NASHVILLE (ABP) — The Tennessee Baptist Convention will hold a rare special convention May 9 to deal with a growing rift with Baptist-affiliated Belmont University.
Belmont wants to elect its own trustees, who have been appointed by the convention for more than 50 years. But convention leaders warned March 28 they may seek the dismissal of the university's current trustees — presumably to elect a slate that will keep the Nashville school under convention control.
In a closed-door, special meeting March 28, the convention's Executive Board voted to call a rare special session of the convention — which normally meets only once a year — for May 9 at Two Rivers Baptist Church in Nashville.
The recommendation regarding Belmont could begin a move toward the “possible declaring of each trustee position of Belmont University vacant.” With two trustee boards claiming authority over the 4,300-student school, the dispute may end up in court.
At issue is a 1951 agreement, signed by Belmont and the convention's Executive Board, that says should Belmont “for any reason pass from Baptist control, or the control, ownership, supervision or right to elect the trustees of [Belmont University] be lost to the Tennessee Baptist Convention,” then the state convention can recoup all property and “be repaid or restored” for all the funds given to the school.
Since 1951, Belmont has received more than $50 million from the convention, reported the Baptist and Reflector, the convention's newsjournal.
Historically, all Belmont trustees are elected by a vote of the Tennessee Baptist Convention and must belong to churches affiliated with the convention.
Last Nov. 9, however, Belmont officials told the convention that Belmont intends to elect its own trustees. Belmont's announcement came after the convention's Executive Board voted in September not to accept a new “covenant” agreement that would have allowed the college to elect up to 40 percent non-Baptist trustees.
Messengers to the Nov. 15-16 annual convention were expected to ratify Belmont's new plan for electing its own trustees. But convention officials suspended that vote when they learned about the 1951 agreement with its “reverter clause.”
At the time, Belmont President Robert Fisher called the agreement “an irrelevant contract superseded by about five different actions.”
Only later did convention officials discover Belmont had already filed a revised charter with the Tennessee Secretary of State — one day after the school's Nov. 9 announcement.
“This action has not been approved by the Tennessee Baptist Convention,” convention officials said after the March 28 Executive Board meeting, which was called to decide what to do about Belmont's action and the 1951 contract. The Executive Board “was left with no alternative” but to call a special meeting and consider vacating the trustee board, the statement said.

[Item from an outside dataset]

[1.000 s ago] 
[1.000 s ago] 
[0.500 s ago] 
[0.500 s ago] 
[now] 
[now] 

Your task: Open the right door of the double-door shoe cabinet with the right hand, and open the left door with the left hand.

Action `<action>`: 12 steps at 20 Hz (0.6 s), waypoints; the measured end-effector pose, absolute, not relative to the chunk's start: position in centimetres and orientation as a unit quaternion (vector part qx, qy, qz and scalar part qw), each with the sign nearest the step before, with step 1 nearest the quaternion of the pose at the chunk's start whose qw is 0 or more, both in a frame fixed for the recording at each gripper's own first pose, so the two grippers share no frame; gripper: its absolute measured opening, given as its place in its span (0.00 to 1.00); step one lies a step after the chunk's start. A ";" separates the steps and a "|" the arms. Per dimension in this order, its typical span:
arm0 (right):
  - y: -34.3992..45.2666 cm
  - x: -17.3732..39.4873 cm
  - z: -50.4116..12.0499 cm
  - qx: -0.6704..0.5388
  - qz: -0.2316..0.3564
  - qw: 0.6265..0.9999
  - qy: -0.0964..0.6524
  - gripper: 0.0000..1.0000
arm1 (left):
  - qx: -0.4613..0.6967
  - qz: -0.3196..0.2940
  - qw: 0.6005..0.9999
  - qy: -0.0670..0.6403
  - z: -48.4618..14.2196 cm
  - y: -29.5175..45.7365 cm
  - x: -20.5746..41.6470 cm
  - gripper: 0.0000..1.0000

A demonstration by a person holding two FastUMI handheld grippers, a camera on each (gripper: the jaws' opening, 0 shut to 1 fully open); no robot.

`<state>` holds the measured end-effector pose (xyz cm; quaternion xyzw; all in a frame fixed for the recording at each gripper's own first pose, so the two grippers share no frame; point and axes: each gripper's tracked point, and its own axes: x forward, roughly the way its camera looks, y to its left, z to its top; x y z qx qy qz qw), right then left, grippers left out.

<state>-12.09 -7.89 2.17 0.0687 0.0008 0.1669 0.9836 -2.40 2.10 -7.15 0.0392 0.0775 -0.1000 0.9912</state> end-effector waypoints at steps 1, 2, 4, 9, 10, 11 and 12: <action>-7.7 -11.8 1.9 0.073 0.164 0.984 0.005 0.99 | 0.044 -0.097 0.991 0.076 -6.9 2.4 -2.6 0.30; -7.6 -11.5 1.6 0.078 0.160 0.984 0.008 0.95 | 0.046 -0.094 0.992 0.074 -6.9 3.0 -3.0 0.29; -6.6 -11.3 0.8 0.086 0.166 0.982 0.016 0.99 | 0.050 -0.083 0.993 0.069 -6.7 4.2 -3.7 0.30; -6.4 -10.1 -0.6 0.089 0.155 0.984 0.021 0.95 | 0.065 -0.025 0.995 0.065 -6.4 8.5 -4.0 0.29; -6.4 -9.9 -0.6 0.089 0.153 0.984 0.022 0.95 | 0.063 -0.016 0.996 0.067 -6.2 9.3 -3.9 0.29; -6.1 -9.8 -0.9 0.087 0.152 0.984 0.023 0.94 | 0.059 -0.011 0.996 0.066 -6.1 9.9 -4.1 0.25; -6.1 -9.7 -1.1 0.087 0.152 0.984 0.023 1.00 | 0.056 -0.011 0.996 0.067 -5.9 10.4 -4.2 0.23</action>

Convention leaders say Belmont will no longer be under Baptist control if the university is allowed to go through with its plan to elect its own board members. That could trigger the reverter clause, and Belmont almost certainly could not pay back the convention's $50 million-plus investment.
But Belmont contends it will remain Baptist, since under the new plan only 40 percent of trustees can be non-Baptist.
“We look forward to continuing our relationship with Tennessee Baptists,” Marty Dickens, chairman of the Belmont board of trustees, told the Baptist and Reflector. Dickens invited Tennessee Baptists to help continue the university's mission of giving an “academically challenging education” to people of diverse backgrounds.
Jason Rogers, Belmont's vice president for administration and university counsel, said the school looked forward to the meeting on May 9.
“We are going to seek every opportunity to engage the Belmont Study Committee in mutual dialogue,” he said. “We look forward to the discussion. Our hope is that the messangers will approve the Resolution of Relationship.”
Belmont's decision to elect its own board members evokes strong reactions in Tennessee because the state convention helped found the school in 1952. Although Belmont long enjoyed good ties with the convention, Belmont trustees and other supporters have chafed under what they perceive as encroaching control.
Others involved with the issue see Belmont's decision as part of a larger, national movement of colleges seeking freedom from sponsoring Baptist bodies, most of which are controlled by conservatives. Georgia's Shorter College and Mercer University, Louisiana College, and Georgetown College in Kentucky, for example, have all recently dealt with conflicts between college leaders and state conventions.
Other supporters say since the convention provides Belmont only 3 percent of the school's annual budget, it should not control the entire trustee board.
At the November convention, messengers adopted a new budget that reallocated the $2.3 million planned for Belmont to the Southern Baptist Convention, two other convention-related schools — Carson-Newman College in Jefferson City and Union University in Jackson — and other TBC entities.
Despite the recent tension, leaders at Belmont and the convention say they remain open to discussion.
James Porch, executive director of the Tennessee Baptist Convention, told the Baptist and Reflector he hopes to reach a resolution in an “honorable” manner.
“The Belmont study committee and Executive Board members encourage the trustees of Belmont University and its representatives to support and encourage continued discussion and dialogue,” he said.
In accordance with convention rules, Tennessee Baptist churches will elect messengers to attend the showdown in May. The last special convention session was in 1971.
The special convention also will be authorized to deal with the Baptist Health System of East Tennessee, a convention-affiliated hospital in Knoxville that is undergoing financial difficulties.